Thursday, September 30, 2010

David Francey: Recognition was all he needed

First Juno award gave the singer-songwriter the courage to jump headfirst into his music career

One would assume that after winning Canada's biggest music award, a singer-songwriter might quit the day job without a second thought. But David Francey, Juno in hand, still considered whether he wanted to say goodbye to construction and carpentry work.

Francey's second album, Far End of Summer, was named best solo album in the roots and traditional category in 2002. On the way home to Ayer's Cliff in the Eastern Townships from the awards ceremony in St. John's, Nfld., Francey and his wife, Beth, did some soul searching.

"I was happy with my job. I really enjoyed the guys I was working with. I had been with the same crew for 11 years," the singer remembered during a telephone interview in advance of his Saturday Petit Campus concert, which opens this season's Wintergreen folk music series. "But I was throwing crap in a bin in December and in April I'm collecting a Juno in St. John's. It seemed incredible. I looked at Beth and said, 'Maybe we should go into music. We've just won a Juno, for crying out loud.' "

The slow but steady buzz around Francey's 1999 debut, Torn Screen Door, had already opened the door to an increasingly busy folk festival schedule. A supportive boss on the construction crew, Francey said, had been patient with the growing demands of his musical life.

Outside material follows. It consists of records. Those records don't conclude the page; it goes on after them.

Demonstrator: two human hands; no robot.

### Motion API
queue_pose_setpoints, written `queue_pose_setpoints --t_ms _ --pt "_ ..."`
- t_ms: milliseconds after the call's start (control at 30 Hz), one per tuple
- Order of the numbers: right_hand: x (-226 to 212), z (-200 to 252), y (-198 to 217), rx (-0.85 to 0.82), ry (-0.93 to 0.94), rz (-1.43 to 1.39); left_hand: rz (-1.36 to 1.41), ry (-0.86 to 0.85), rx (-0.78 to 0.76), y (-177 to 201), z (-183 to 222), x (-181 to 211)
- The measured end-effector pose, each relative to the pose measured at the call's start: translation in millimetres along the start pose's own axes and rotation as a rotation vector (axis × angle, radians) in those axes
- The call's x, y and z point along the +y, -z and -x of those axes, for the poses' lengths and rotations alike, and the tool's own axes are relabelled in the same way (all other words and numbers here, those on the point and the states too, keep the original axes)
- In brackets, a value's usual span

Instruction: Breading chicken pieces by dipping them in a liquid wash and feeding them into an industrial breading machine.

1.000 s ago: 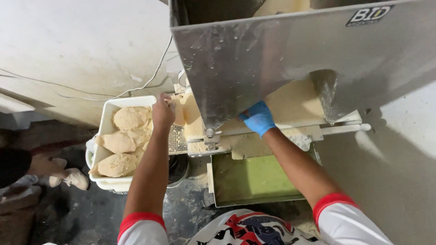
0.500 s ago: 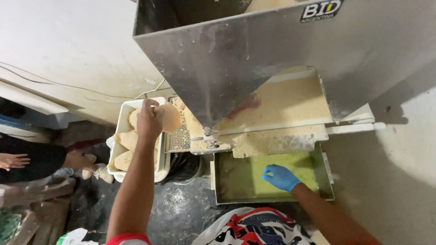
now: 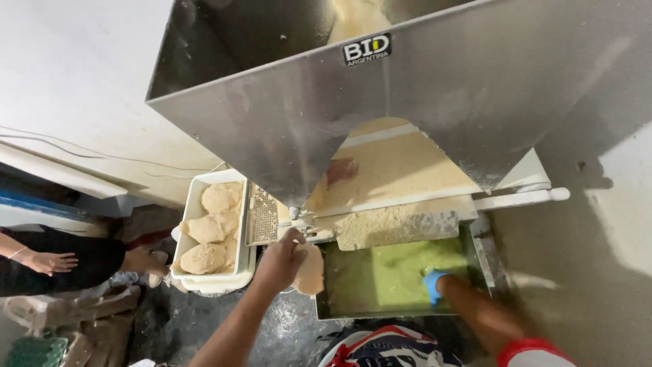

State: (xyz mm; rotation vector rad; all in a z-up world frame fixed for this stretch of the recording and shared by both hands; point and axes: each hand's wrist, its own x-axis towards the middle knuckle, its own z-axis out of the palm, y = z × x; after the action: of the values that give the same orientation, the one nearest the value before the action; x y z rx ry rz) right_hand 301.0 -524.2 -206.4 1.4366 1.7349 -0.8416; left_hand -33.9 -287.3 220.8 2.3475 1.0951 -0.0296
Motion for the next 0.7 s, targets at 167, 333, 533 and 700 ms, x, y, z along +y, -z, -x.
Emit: queue_pose_setpoints --t_ms 167,333,533,700 --pt "3 13 -16 0.045 -0.111 -0.184 0.041 -0.284 -0.016 -30 -67 79" --pt "5 32 -37 0.087 -0.270 -0.399 0.056 -0.549 0.062 -3 -118 164" --pt "-2 66 -27 0.165 -0.479 -0.645 -0.175 -0.817 0.442 -130 -245 52" --pt "-7 98 21 0.238 -0.625 -0.829 -0.461 -0.717 0.551 -207 -198 -58"
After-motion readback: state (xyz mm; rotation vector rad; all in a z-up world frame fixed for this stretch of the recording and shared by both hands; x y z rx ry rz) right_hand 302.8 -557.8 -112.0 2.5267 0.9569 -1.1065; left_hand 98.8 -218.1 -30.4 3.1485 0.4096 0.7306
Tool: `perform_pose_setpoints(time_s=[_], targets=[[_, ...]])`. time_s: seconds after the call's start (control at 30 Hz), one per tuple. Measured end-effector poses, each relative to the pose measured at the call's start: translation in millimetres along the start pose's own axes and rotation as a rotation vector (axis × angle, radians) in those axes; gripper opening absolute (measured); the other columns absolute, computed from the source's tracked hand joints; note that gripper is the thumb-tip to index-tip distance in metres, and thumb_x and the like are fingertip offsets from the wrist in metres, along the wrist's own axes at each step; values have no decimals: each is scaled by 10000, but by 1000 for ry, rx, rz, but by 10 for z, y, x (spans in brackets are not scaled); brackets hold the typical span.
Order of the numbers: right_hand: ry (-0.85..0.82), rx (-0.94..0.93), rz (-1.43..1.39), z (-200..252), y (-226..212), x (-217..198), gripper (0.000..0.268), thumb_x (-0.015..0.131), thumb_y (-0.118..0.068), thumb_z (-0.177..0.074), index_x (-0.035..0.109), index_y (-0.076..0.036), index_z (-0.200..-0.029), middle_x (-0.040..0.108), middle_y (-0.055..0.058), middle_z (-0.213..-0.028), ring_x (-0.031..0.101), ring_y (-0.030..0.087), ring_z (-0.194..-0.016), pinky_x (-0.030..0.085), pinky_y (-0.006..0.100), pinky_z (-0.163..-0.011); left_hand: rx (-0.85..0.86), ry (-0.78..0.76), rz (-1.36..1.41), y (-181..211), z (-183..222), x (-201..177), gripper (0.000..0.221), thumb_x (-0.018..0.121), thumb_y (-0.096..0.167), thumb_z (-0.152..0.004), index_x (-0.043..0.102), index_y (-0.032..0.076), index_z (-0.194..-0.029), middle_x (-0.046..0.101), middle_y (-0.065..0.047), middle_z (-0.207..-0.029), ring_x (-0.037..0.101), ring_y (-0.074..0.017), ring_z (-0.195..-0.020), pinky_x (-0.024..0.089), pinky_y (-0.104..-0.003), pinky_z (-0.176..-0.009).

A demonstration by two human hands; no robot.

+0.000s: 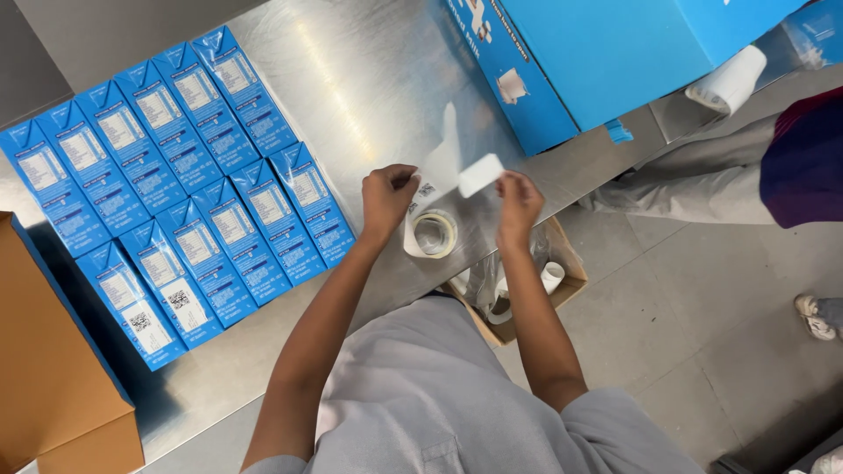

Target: Labeling milk cartons with QR code stickers and then packing them into a cardboard shipping box.

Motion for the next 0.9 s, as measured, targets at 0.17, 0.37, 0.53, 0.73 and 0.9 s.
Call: perform_pose_setpoints(time_s=[0.17,0.37,0.53,0.73,0.9], targets=[[164,-190,-32,281,-615,-121,80,672,-42,-991,741,-3,-993,706,21,-907,617,84,-822,501,232,-773,253,67,-99,568,113,-142,487,821,152,-742,705,-32,-1178,727,-133,-961,687,-176,-769,560,-275,-656],[-115,-915,579,1069,-1497,742,158,755,35,-858,704,-10,-1000,681,98,-1003,666,265,-877,542,357,-762,-107,-73,403,738,465,-254,291,848,231,-864,787,-5,-1022,567,42,-734,461,-28,-645,364,-203,-561],[-399,-1053,522,1568,-1452,1271,191,802,2,-835,717,-18,-1005,692,107,-983,668,284,-867,538,377,-748,-136,182,533,434,817,-901,208,829,176,-880,749,-15,-865,572,59,-708,427,-16,-634,320,-212,-549],[-750,-391,200,1860,-831,1776,141,779,-114,-924,751,-31,-1035,723,47,-971,645,157,-822,528,306,-745,-225,517,673,146,1442,-1791,180,812,141,-890,737,11,-791,557,61,-671,390,-27,-589,286,-237,-522],[-866,481,-120,2075,-452,2291,196,688,-222,-999,768,-49,-1045,749,12,-963,637,79,-803,502,246,-745,-246,632,755,23,1920,-2180,161,807,140,-891,744,28,-794,576,67,-682,388,-22,-587,284,-240,-526]])
Point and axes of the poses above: each hand's wrist, its own z-axis away from the middle knuckle, its own x-axis out of the palm, y = z × x, the point moved 3 cm from there along -z, towards the middle knuckle
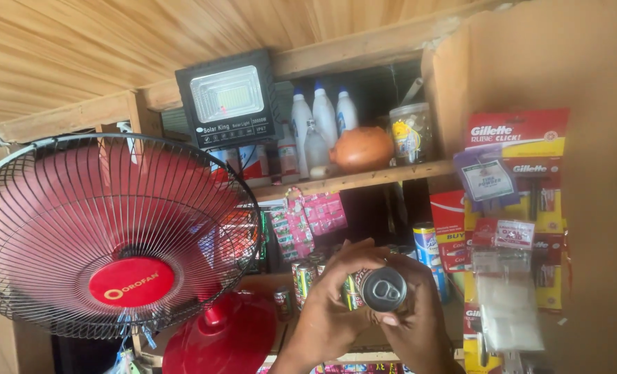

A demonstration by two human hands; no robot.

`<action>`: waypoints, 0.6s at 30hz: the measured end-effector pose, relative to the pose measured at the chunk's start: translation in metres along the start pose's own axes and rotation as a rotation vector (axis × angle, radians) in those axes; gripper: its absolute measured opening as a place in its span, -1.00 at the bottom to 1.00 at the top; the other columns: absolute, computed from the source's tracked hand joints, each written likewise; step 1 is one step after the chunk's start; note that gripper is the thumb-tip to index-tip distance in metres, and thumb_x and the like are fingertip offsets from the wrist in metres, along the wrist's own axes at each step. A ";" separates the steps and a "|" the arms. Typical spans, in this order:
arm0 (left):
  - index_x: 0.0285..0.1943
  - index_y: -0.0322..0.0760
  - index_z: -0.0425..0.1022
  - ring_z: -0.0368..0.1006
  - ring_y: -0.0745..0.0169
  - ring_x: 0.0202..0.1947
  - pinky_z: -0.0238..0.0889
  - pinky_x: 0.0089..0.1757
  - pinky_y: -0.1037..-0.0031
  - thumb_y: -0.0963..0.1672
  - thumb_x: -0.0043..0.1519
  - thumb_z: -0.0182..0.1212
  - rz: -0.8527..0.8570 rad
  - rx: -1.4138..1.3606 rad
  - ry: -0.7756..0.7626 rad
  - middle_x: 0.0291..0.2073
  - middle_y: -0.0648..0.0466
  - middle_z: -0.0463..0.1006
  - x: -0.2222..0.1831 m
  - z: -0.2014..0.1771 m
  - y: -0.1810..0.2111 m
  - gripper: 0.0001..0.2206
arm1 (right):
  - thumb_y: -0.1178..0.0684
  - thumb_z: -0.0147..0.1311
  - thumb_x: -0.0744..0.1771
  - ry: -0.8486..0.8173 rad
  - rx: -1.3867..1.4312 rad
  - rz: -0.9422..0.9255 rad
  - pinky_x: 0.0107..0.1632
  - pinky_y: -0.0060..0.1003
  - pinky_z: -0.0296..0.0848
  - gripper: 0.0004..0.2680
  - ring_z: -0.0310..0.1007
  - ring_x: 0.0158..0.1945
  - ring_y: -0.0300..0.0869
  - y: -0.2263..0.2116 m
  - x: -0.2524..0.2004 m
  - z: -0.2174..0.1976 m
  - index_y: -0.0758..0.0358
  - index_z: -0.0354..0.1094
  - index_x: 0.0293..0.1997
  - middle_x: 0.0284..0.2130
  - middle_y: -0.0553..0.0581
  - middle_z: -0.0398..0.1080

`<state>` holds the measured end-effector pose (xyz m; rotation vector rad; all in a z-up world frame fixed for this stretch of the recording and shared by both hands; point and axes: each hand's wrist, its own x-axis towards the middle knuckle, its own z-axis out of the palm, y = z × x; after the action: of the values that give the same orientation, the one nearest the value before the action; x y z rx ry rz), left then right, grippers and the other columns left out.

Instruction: Taking small cans out of a cardboard box and arranging them neatly on a shop shelf.

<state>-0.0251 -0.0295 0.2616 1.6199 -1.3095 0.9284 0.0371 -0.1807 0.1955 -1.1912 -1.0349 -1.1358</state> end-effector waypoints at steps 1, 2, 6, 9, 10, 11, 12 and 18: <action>0.19 -0.25 0.47 0.35 -0.08 0.45 0.00 0.45 0.08 -0.25 0.02 0.59 0.001 0.001 0.001 0.24 -0.06 0.56 -0.001 -0.001 -0.002 -0.46 | 0.31 0.21 0.25 -0.001 0.001 -0.001 0.22 -0.25 0.44 -0.52 0.33 0.27 -0.10 0.001 0.000 0.001 0.37 0.07 0.30 0.25 0.26 0.20; 0.20 -0.25 0.47 0.34 -0.09 0.47 0.01 0.45 0.07 -0.26 0.03 0.57 -0.007 0.002 -0.002 0.26 -0.06 0.56 -0.002 -0.002 -0.004 -0.47 | 0.31 0.21 0.26 0.006 0.003 0.003 0.22 -0.25 0.44 -0.54 0.34 0.26 -0.11 0.001 0.000 0.001 0.37 0.09 0.28 0.25 0.26 0.21; 0.20 -0.26 0.49 0.28 -0.12 0.49 0.01 0.43 0.06 -0.25 0.01 0.58 -0.014 0.050 -0.008 0.29 -0.09 0.53 0.000 -0.003 -0.007 -0.46 | 0.30 0.24 0.26 0.009 0.157 0.067 0.16 -0.26 0.47 -0.53 0.38 0.20 -0.13 0.019 -0.007 0.001 0.36 0.10 0.28 0.21 0.25 0.23; 0.19 -0.25 0.50 0.31 -0.10 0.40 0.15 0.32 0.10 -0.23 -0.04 0.63 -0.020 0.055 0.002 0.25 -0.12 0.48 0.001 -0.004 -0.003 -0.42 | 0.28 0.26 0.23 0.032 0.070 0.054 0.17 -0.23 0.44 -0.52 0.36 0.20 -0.13 0.024 -0.006 0.001 0.37 0.11 0.25 0.19 0.26 0.20; 0.19 -0.25 0.50 0.31 -0.10 0.40 0.15 0.32 0.10 -0.23 -0.04 0.63 -0.020 0.057 0.003 0.25 -0.12 0.48 0.004 -0.004 -0.007 -0.42 | 0.28 0.26 0.23 0.031 0.073 0.053 0.17 -0.23 0.44 -0.52 0.36 0.20 -0.13 0.019 -0.002 0.002 0.37 0.11 0.25 0.19 0.26 0.20; 0.23 -0.23 0.46 0.32 -0.02 0.37 0.22 0.26 0.15 -0.20 0.00 0.58 -0.083 -0.003 0.032 0.25 -0.08 0.45 0.005 -0.005 -0.010 -0.42 | 0.25 0.26 0.25 0.027 0.094 0.093 0.15 -0.23 0.50 -0.56 0.43 0.18 -0.13 0.013 -0.001 0.004 0.35 0.12 0.23 0.13 0.26 0.30; 0.28 -0.20 0.42 0.33 0.05 0.34 0.29 0.20 0.19 -0.17 0.04 0.53 -0.145 -0.064 0.062 0.24 -0.04 0.42 0.005 -0.007 -0.014 -0.42 | 0.22 0.26 0.28 0.022 0.116 0.133 0.13 -0.23 0.55 -0.59 0.50 0.16 -0.13 0.009 0.000 0.007 0.34 0.13 0.20 0.07 0.25 0.40; 0.39 -0.27 0.29 0.43 0.19 0.10 0.34 0.12 0.39 0.07 0.37 0.06 -0.515 -0.406 0.263 0.07 -0.05 0.55 -0.006 -0.004 -0.085 -0.49 | 0.17 0.27 0.28 -0.139 -0.013 0.327 -0.01 -0.27 0.54 -0.54 0.54 -0.05 -0.14 0.010 -0.001 0.011 0.32 0.03 0.22 -0.08 0.22 0.48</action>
<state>0.0566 -0.0142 0.2445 1.3617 -0.7776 0.4969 0.0472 -0.1692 0.1942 -1.4062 -0.8960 -0.8146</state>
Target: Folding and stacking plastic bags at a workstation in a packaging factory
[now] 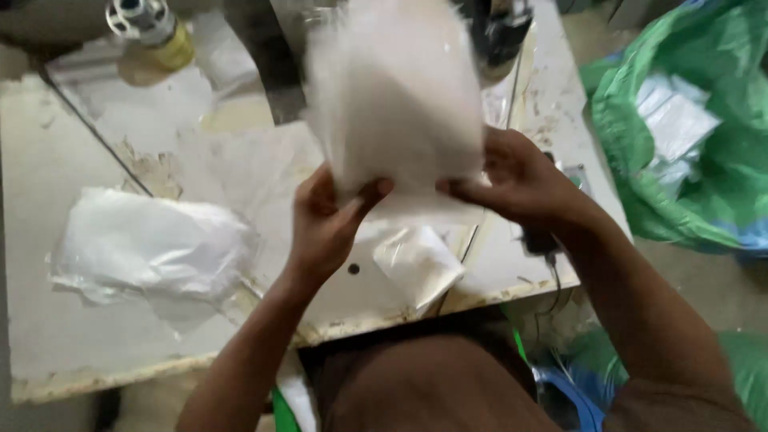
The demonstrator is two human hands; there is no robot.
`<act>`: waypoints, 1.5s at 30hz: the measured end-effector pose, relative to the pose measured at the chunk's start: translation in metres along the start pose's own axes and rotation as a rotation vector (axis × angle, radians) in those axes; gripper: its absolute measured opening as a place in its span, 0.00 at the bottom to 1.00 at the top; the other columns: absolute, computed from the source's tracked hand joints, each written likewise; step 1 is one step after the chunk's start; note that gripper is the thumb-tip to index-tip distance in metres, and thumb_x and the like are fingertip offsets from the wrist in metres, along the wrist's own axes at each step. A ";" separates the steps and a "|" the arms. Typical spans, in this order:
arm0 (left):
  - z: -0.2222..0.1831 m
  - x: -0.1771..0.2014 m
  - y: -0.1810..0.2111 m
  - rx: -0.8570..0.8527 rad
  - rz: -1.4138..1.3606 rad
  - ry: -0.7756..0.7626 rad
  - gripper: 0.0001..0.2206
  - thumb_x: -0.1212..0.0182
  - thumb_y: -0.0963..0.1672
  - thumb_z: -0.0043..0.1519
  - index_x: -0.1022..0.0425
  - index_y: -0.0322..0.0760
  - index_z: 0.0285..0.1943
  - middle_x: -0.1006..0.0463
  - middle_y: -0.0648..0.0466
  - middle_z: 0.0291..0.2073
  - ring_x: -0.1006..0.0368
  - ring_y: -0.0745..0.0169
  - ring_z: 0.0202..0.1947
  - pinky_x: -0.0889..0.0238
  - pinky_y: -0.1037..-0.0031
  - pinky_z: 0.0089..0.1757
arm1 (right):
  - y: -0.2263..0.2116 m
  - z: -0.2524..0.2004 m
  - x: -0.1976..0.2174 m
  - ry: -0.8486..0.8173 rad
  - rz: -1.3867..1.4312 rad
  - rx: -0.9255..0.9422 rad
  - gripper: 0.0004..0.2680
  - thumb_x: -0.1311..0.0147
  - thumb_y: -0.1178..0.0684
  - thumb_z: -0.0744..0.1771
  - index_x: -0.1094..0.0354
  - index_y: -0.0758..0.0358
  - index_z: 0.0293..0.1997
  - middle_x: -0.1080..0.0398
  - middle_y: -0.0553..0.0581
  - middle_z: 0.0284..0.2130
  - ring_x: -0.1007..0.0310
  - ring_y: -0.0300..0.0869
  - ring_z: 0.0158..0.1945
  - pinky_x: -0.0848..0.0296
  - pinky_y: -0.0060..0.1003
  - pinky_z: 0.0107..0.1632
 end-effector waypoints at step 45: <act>-0.136 0.013 0.025 0.300 0.234 0.318 0.36 0.27 0.42 0.55 0.40 0.42 0.73 0.33 0.51 0.71 0.31 0.53 0.66 0.36 0.63 0.62 | 0.110 -0.110 -0.101 0.512 0.112 -0.644 0.06 0.38 0.64 0.62 0.19 0.75 0.39 0.18 0.64 0.34 0.23 0.45 0.38 0.26 0.37 0.44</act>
Point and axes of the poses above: each hand's wrist, its own z-axis towards the middle knuckle, its own x-axis out of the back of the hand, y = z × x, the point moved 3 cm from there along z, towards the middle knuckle
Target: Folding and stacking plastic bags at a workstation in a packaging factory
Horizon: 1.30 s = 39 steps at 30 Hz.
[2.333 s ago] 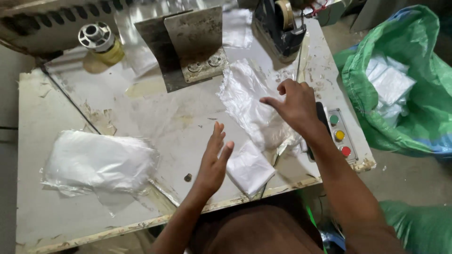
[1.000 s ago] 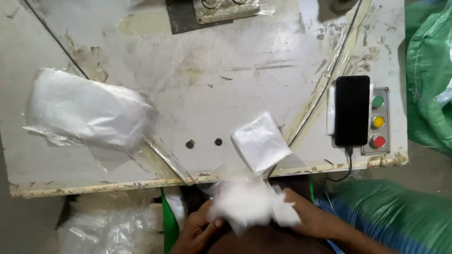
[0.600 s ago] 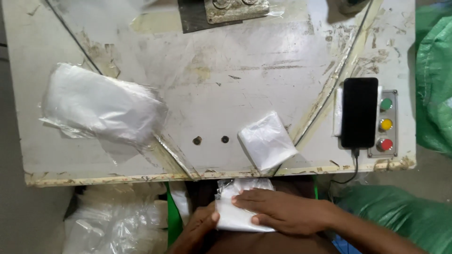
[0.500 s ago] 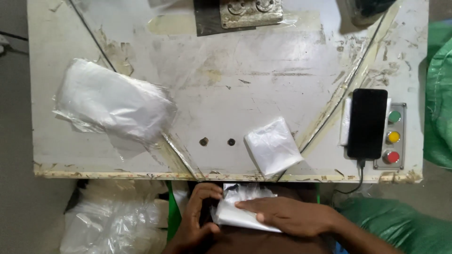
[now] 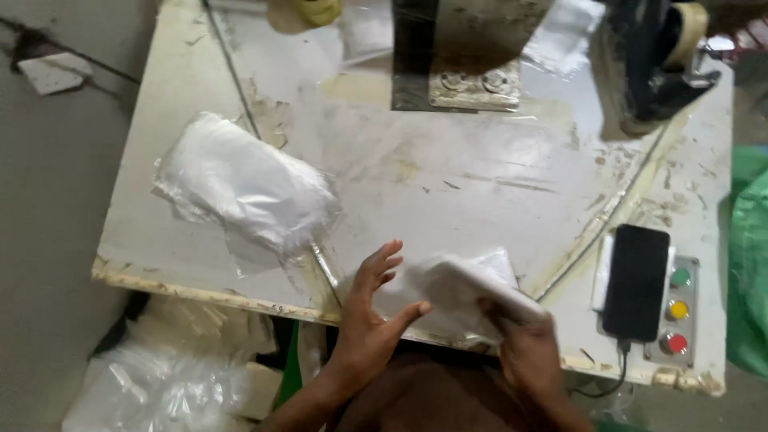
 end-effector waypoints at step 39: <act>0.008 0.023 -0.086 0.100 -0.807 -0.302 0.30 0.29 0.53 0.56 0.23 0.30 0.61 0.19 0.43 0.54 0.21 0.55 0.52 0.25 0.65 0.50 | -0.054 0.027 -0.072 -0.603 -0.140 -0.150 0.16 0.33 0.61 0.57 0.20 0.68 0.48 0.16 0.66 0.38 0.19 0.52 0.40 0.24 0.44 0.44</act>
Point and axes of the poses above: each hand's wrist, its own z-axis towards the middle knuckle, its own x-axis out of the back of the hand, y = z × x, the point moved 3 cm from there along z, towards the middle knuckle
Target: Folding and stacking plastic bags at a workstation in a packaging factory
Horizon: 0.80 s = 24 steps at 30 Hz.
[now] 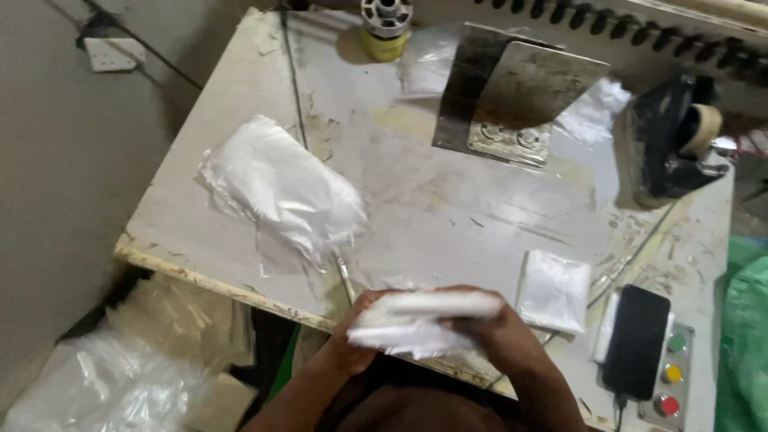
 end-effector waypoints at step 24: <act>0.029 -0.094 0.021 -1.093 1.303 -0.152 0.11 0.47 0.37 0.69 0.27 0.32 0.59 0.25 0.48 0.33 0.32 0.53 0.29 0.35 0.64 0.34 | 0.041 -0.003 0.014 0.170 0.966 0.337 0.06 0.42 0.59 0.67 0.28 0.69 0.46 0.25 0.57 0.35 0.27 0.39 0.42 0.27 0.33 0.50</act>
Point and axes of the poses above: each hand's wrist, its own z-axis towards the middle knuckle, its own x-axis out of the back of the hand, y = z × x, the point moved 3 cm from there along z, towards the middle knuckle
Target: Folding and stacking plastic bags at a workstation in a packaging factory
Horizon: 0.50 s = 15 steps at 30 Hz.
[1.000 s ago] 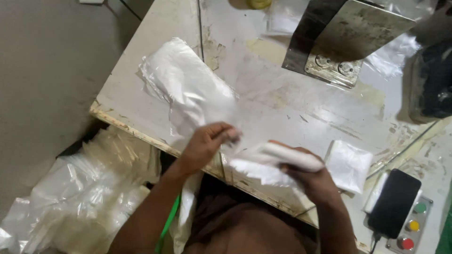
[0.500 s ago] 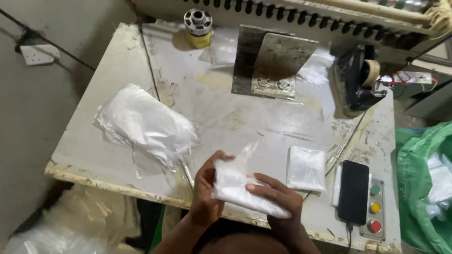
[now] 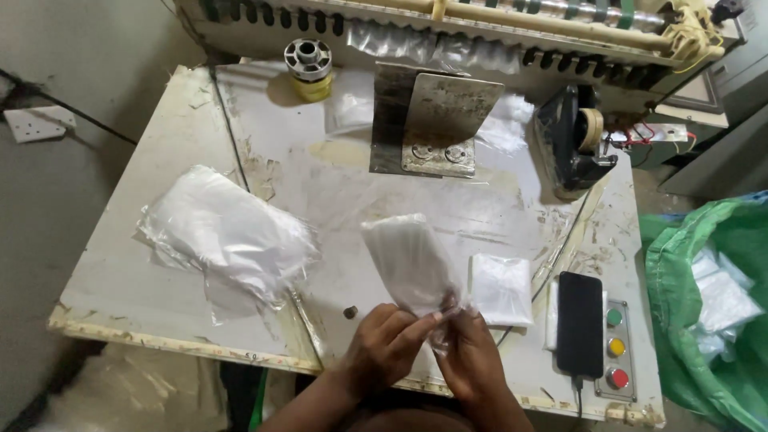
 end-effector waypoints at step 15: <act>-0.048 -0.014 -0.032 0.237 0.725 -0.635 0.33 0.72 0.56 0.72 0.63 0.32 0.81 0.66 0.43 0.80 0.73 0.50 0.81 0.83 0.59 0.74 | 0.001 0.036 0.010 -0.007 -1.167 -0.325 0.15 0.46 0.43 0.71 0.42 0.53 0.25 0.38 0.46 0.21 0.45 0.34 0.25 0.46 0.32 0.30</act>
Point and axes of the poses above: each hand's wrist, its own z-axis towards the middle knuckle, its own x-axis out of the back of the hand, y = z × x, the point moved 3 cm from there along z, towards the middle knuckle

But with the awards ceremony, the time had finally come for Francey, then 48. Since that fateful car ride, two more Junos and several other honours have taken their place on the household piano.

Francey, who was born in Scotland and came to Canada with his family as a boy, said he got early exposure to writing through his father's love of poetry. "He was a huge admirer of Robert Burns," Francey said. "He was a factory worker, but he could recite, off the top of his head, any number of poems. I listened seriously, enjoyed it and appreciated it. A lot of kids have it rammed down their throats with a two-by-four."

Francey dates his own first stabs at poetry from when he was 10. Some primitive songs, which he assesses as "dreadful and very derivative," came in high school, but the good news was that they acquainted him with the writing process.

At 16, Francey began hitchhiking across the country, an experience that would draw him back to the road every year for some time. "A lot of songs came out of different aspects of those trips," he said. "It's something we should all get to see. We can go the length and breadth of this country and anywhere we stop can be ours. Everything's so diverse and so beautiful in its own way. The idea of being a part of it made me feel great."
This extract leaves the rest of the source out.